Dopo due anni dalla precedente personale,
Diango Hernández (Sancti Spiritus, Cuba, 1970; vive a Düsseldorf) espone i suoi ultimi lavori. Una serie di disegni a carboncino su fogli bianchi, senza titolo, e un’installazione intitolata
Power Pencil innescano le tematiche a lui care. La sua poetica ha una forte connotazione critica verso il potere, ma senza che la politica diventi prevalente. Così, un’intera sala ospita l’installazione, costituita da dodici vecchi pali della luce elettrica, muniti ancora degli isolatori e dei cavi, sparpagliati sul pavimento. Hernández è intervenuto dotandoli di una punta, come se fossero grandi lapis. Ed è qui che comincia la complicata riflessione sul potere e il costante rimando alla forza del disegno. Potere della matita o anche matita al potere. Come i vecchi pali costituivano il sostegno della comunicazione e dell’energia, che correva attraverso i fili, ed erano solo un ricordo dimenticato, ora possono ancora interagire nella comunicazione, perché liberati dalla loro funzione originaria, con le loro punte ideali e surreali, che alludono a territori fantastici e mondi inesplorati.

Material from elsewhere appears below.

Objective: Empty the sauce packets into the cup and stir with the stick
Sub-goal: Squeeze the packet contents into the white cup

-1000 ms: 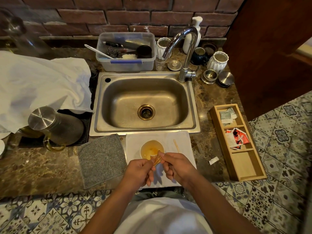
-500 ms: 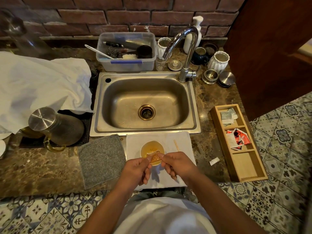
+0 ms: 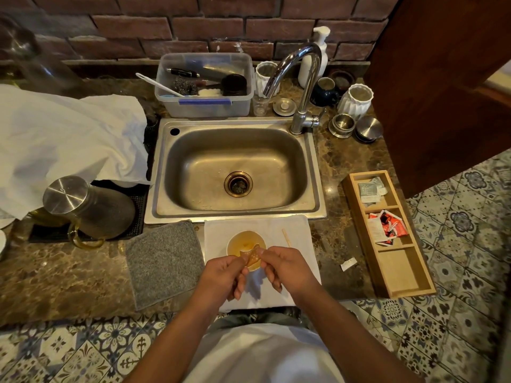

Il bisogno di un luogo altro dove rifugiarsi ed elaborare un’originale e inedita espressione deriva nell’artista soprattutto dagli anni cubani. In un’isola dove la libertà espressiva doveva sempre collimare con le istanze estetiche del potere, Hernández registra ciò che vede e ciò che sente in cinquemila disegni, che nel 2003 si porta dietro lasciando Cuba. Non prima però di esser stato costretto dalle guardie di frontiera a cancellare tutte le scritte che accompagnavano quegli stessi disegni. In salvo è comunque il suo tesoro, il diario corredato da immagini. Da allora, Hernádez non ha mai cessato di disegnare, anche se ora realizza spesso grandi installazioni, come quella presentata alla Biennale di Venezia del 2005. Anche in quell’occasione, pali della luce divelti e un video che denunciava i regimi totalitari, passati e presenti. Con un semplice elenco, come nei titoli di coda di un film che è non mai finito. La realizzazione delle installazioni scaturisce del resto dall’identico procedimento adottato nei disegni e negli schizzi. Come in questi ultimi si può dar forma alle cose più impensate, così l’installazione, in scala maggiore, diviene un ribaltamento della realtà. Ed è ciò che sta alla base del processo teorico e creativo di Hernádez.
Se i disegni esposti in altre occasioni o riprodotti nei suoi libri d’artista rimandavano a una libertà espressiva senza freni e al tempo stesso documentaria, in quelli realizzati per questa mostra si è di fronte a una differente organizzazione del segno. In questa serie di sedici opere, l’intento è sperimentare il disegno stesso. Non si tratta più di raccontare la realtà, ma di metterla alla prova con volumi e blocchi che reggono le proprie forme su equilibri impossibili, liberati da ogni regola fisica. Poiché qui Hernádez non segue dei modelli costruttivi, ma delle idee “pure”; vuole visualizzare quella di equilibrio precario, com’è di fatto la realtà e la vita. Una precarietà che, tuttavia, resiste al di là di ogni previsione.